Bei der Präsidentenkür hat Regierungschef Renzi vorerst einen Coup gelandet und Oppositionsführer Berlusconi ausmanövriert. Heute soll die Entscheidung fallen.
Rom. Eineinhalb Tage ist die Prozedur bereits im Gang. Dreimal wählten 1009 Abgeordnete, dreimal las Parlamentspräsidentin Laura Boldrini jede einzelne Stimme vor. Dabei wissen alle, dass nichts herauskommen wird, nichts herauskommen darf in diesen ersten drei Runden zur Wahl des neuen italienischen Präsidenten. Die Fäden werden nämlich für den vierten Wahlgang am heutigen Samstag gezogen, bei dem der Nachfolger Giorgio Napolitanos bestimmt werden soll.

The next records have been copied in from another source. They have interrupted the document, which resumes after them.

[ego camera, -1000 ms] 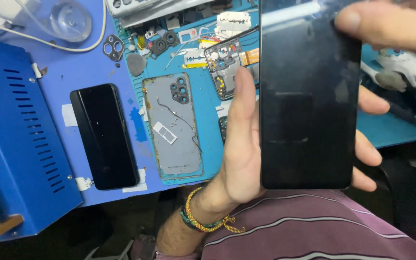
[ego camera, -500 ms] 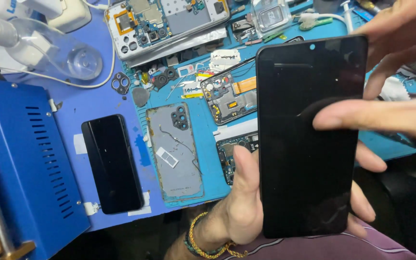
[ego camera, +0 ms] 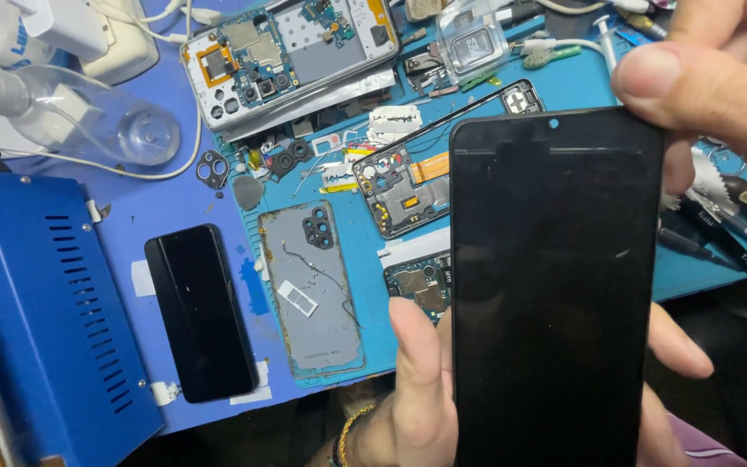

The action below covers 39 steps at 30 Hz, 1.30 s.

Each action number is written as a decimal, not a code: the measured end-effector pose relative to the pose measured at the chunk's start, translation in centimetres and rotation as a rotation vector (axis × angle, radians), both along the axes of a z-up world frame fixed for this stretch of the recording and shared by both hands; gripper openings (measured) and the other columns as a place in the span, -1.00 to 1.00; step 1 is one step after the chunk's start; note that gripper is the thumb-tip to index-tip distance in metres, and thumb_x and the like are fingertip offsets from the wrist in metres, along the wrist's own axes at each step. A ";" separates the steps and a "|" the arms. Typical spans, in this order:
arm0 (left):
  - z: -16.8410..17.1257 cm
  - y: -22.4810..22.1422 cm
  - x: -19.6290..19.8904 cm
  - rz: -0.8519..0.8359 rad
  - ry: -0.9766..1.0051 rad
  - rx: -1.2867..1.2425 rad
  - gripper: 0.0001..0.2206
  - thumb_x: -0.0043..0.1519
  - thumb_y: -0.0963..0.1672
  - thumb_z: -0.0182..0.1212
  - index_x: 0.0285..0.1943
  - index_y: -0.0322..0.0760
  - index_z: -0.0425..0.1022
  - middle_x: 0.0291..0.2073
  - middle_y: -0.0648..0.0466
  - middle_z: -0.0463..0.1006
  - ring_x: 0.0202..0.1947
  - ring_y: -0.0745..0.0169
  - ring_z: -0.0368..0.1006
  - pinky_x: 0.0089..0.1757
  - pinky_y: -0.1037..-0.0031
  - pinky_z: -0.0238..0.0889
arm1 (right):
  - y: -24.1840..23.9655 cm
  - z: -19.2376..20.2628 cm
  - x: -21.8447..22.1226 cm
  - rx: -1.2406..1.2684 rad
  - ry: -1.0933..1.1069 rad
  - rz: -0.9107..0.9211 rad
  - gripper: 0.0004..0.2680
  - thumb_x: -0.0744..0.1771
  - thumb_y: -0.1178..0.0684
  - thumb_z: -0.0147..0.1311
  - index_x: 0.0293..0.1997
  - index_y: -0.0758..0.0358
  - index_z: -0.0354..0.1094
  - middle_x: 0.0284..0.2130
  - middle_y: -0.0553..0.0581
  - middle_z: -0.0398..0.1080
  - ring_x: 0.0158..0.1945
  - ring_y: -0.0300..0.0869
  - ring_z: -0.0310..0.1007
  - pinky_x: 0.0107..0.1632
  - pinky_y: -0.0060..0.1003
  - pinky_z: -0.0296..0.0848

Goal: Disassembling and inspecting internal components of a mobile phone at a repair station.

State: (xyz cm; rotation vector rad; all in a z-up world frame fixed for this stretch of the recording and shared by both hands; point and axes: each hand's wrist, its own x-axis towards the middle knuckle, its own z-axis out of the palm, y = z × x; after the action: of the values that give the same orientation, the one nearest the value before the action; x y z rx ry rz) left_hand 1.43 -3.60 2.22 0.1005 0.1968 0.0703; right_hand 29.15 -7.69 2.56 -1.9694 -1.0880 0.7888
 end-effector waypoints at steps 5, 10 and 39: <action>2.2 0.6 0.4 -0.045 0.089 0.061 0.24 0.25 0.43 -0.59 0.54 -0.79 0.37 0.01 -0.30 0.62 -0.01 0.01 0.61 0.12 0.27 0.46 | -0.1 -0.4 0.4 0.013 0.044 0.000 -0.78 0.52 0.10 -0.01 -0.22 0.48 0.25 -0.52 0.37 0.46 -0.64 0.02 0.47 -0.43 -0.19 0.55; 2.0 -0.4 0.6 -0.006 0.123 -0.004 0.26 0.31 0.45 -0.62 0.51 -0.82 0.39 -0.03 -0.32 0.62 0.03 -0.06 0.62 0.15 0.26 0.47 | 0.3 -0.1 0.3 0.016 0.089 -0.012 -0.75 0.50 0.07 -0.04 -0.25 0.51 0.21 -0.43 0.41 0.46 -0.69 0.11 0.46 -0.58 -0.11 0.52; -1.7 -1.0 0.5 0.104 -0.140 -0.264 0.24 0.31 0.42 -0.50 0.68 -0.83 0.19 0.17 -0.48 0.54 0.00 -0.20 0.66 0.10 0.21 0.55 | -0.4 -1.4 2.0 0.076 0.098 0.080 -0.85 0.50 0.11 -0.08 -0.06 0.45 0.18 -0.49 0.39 0.47 -0.59 0.07 0.58 -0.46 -0.15 0.65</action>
State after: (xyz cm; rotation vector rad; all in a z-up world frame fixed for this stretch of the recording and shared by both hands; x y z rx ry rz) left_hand 1.98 -4.58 0.54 -0.1777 0.0701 0.1534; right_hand 31.17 -8.12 1.11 -1.8142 -1.1273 0.8644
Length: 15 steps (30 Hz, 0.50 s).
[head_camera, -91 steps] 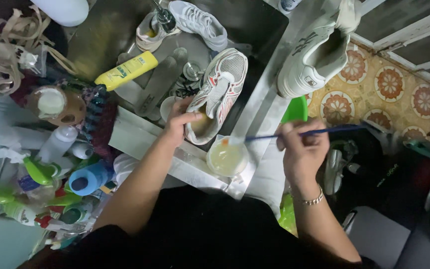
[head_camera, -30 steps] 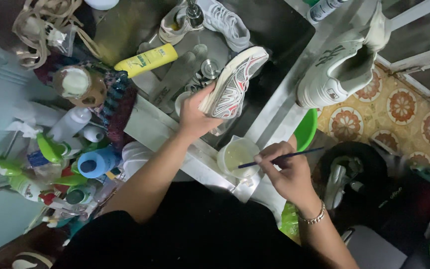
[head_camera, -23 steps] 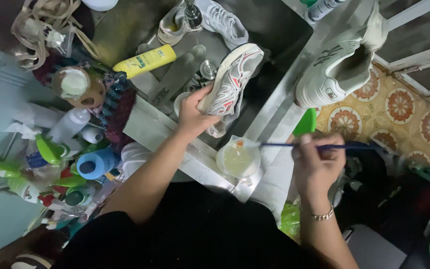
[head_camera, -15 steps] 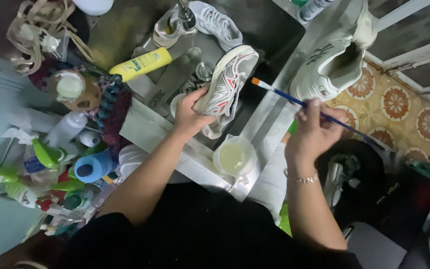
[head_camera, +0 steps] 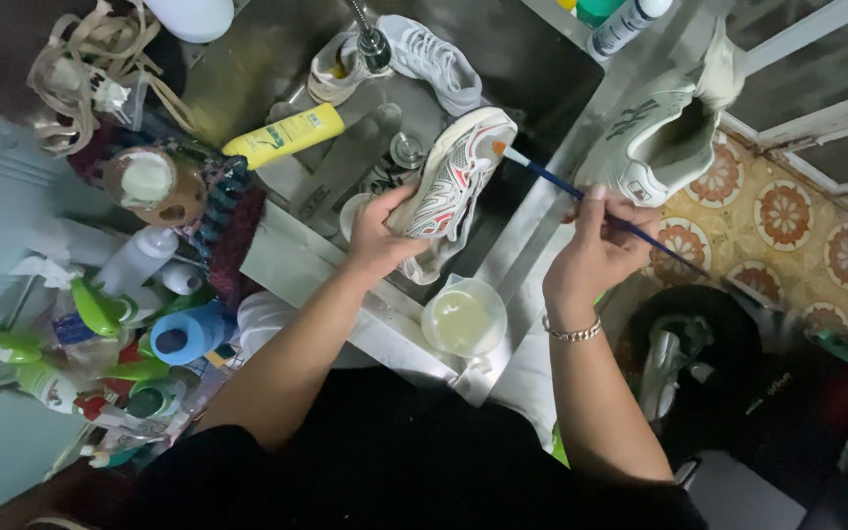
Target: The recorder applies a liquid using a paintbrush to parts of a sneaker near a sink.
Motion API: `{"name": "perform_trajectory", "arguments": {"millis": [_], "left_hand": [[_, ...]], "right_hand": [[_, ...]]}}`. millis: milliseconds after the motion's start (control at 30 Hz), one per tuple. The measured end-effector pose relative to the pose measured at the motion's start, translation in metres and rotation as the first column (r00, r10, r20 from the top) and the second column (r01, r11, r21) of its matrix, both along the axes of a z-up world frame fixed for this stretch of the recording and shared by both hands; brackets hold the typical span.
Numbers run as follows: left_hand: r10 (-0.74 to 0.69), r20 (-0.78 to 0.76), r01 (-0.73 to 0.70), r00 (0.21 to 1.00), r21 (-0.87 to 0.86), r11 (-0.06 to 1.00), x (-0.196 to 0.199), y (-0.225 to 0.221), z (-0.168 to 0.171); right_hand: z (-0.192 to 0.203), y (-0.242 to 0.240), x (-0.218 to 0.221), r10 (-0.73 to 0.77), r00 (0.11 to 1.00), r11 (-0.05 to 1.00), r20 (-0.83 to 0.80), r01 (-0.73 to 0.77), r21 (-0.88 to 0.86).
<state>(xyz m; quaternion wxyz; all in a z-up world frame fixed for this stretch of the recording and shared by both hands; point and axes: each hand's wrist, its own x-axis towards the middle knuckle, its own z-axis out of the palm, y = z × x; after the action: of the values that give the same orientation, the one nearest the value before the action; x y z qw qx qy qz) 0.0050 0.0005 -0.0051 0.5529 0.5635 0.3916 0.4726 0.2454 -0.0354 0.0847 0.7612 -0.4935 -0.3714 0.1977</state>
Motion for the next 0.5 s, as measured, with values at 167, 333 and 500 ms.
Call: {"name": "perform_trajectory", "arguments": {"millis": [167,333,500], "left_hand": [[-0.025,0.071,0.031,0.997,-0.087,0.996,0.003,0.002,0.006],[0.124,0.166,-0.046,0.978,-0.408,0.912,0.004,0.010,0.004],[0.343,0.177,-0.120,0.923,-0.712,0.692,0.007,0.038,-0.039]], "right_hand": [[-0.016,-0.006,0.005,0.021,0.999,1.000,0.043,-0.020,-0.020],[-0.049,-0.020,0.016,-0.009,0.998,1.000,0.064,0.008,0.023],[-0.069,-0.032,0.018,0.184,0.979,0.962,0.084,-0.162,-0.220]]}}
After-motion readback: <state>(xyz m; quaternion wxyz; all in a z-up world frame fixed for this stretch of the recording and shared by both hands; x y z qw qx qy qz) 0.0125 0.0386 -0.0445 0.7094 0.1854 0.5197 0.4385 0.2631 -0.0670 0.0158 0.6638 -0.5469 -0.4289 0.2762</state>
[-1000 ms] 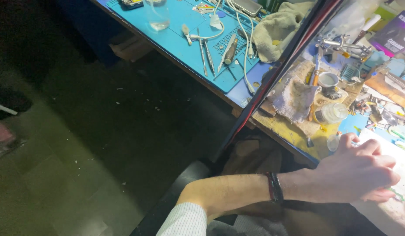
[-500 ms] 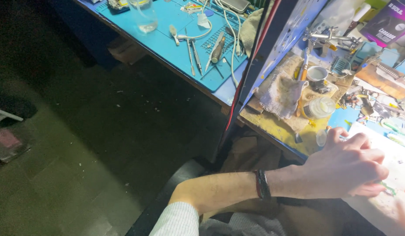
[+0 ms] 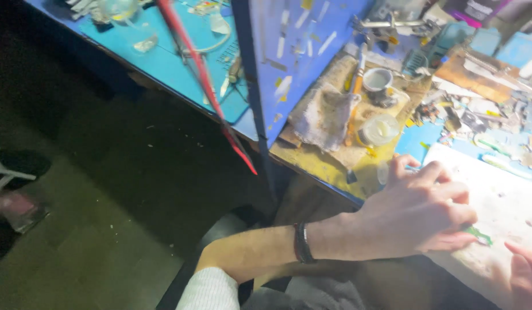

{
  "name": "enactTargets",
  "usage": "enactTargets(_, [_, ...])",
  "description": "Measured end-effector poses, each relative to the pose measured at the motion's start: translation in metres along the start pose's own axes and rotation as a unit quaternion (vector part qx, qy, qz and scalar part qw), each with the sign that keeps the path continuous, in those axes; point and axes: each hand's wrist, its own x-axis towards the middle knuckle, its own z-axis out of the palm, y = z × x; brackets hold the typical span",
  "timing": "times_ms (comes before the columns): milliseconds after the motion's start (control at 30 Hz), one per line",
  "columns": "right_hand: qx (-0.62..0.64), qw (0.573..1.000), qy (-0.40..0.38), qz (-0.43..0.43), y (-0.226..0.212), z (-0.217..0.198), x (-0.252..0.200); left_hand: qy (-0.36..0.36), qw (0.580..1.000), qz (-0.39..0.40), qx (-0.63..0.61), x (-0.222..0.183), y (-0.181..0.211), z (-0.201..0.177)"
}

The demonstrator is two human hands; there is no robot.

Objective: Touching up solder joints on a micro-USB port of a small PCB using solder paste and a soldering iron.

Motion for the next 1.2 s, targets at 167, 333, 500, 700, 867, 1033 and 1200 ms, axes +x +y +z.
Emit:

Gekrönt fühlen wird und darf sich dann allerdings ein anderer: Regierungschef Matteo Renzi. Jedenfalls, wenn alles so läuft, wie er es eingefädelt hat. Renzi hat in einem taktischen personellen Coup wieder einmal alle überrumpelt. Silvio Berlusconi, der bis kurz vor Wahlbeginn glaubte, mit dem Chef der Sozialdemokraten über einen Präsidentschaftskandidaten verhandeln, Wünsche äußern und Bedingungen stellen zu können, sah sich auf einmal ausmanövriert.
Renzi diktierte einen Kandidaten, und zwar einen, den Berlusconi genau nicht wollte: Sergio Mattarella, 73 Jahre alt, Verfassungsrichter, aus dem linken Flügel der untergegangenen Democrazia Cristiana zu den Sozialdemokraten gewandert, mehrfach Minister, seit 2008 parteipolitisch nicht mehr aktiv.
Den ersten Erfolg kassierte Renzi unverzüglich: Der genauso verblüffte linke Flügel in seiner eigenen Partei, der Renzi beschuldigt hatte, wieder einmal mit Erzfeind Berlusconi zu paktieren, zeigte sich beglückt über die Nominierung Mattarellas. Bei einer Probeabstimmung unter den sozialdemokratischen Delegierten sagte keiner Nein zu Mattarella, nicht einmal Enthaltungen vermeldet das Protokoll.
Renzi hat also geschafft, was ihm nur noch wenige zugetraut hatten: die am Rand der Spaltung stehende Partei zu einen. Die Frage war am Freitag nur, wie lange die Einigkeit anhalten würde. Auch einem Romano Prodi ist unter den Sozialdemokraten ja allgemeine Zustimmung zuteil geworden, als er 2013 für die Staatspräsidentschaft kandidierte. Bei der Wahl selbst allerdings torpedierten ihn 101 Abgeordnete aus den eigenen Reihen.
Keine Schmach wie 2013
„Eine solche Schmach dürfen wir uns nicht noch einmal leisten“, gab Renzi als Losung aus. Seine parteiinternen Gegner schwören, sie würden sich diesmal an die Stallorder halten – und in den ersten drei Wahlgängen haben tatsächlich die meisten, wie gewünscht, leere Stimmzettel abgegeben. So gesehen dienten diese ersten Runden auch der gegenseitigen Kontrolle. Rein rechnerisch konnte dabei sowieso kein Präsident herauskommen: Eine Zweidrittelmehrheit in der Bundesversammlung bringen Renzi und die anderen Mattarella-Fans nicht zustande. Deswegen hofft Renzi auf den vierten Wahlgang am Samstag, bei dem eine absolute Mehrheit reicht.
Berlusconi schmollt derweil. Renzi habe den Pakt kaltblütig aufgekündigt, schimpfen die Getreuen des Ex-Premiers. Nun stellen sich die Forza Italia und die Verbündeten erst recht gegen Mattarella. Und es schien so, als habe sich Berlusconi in die Niederlage gefügt.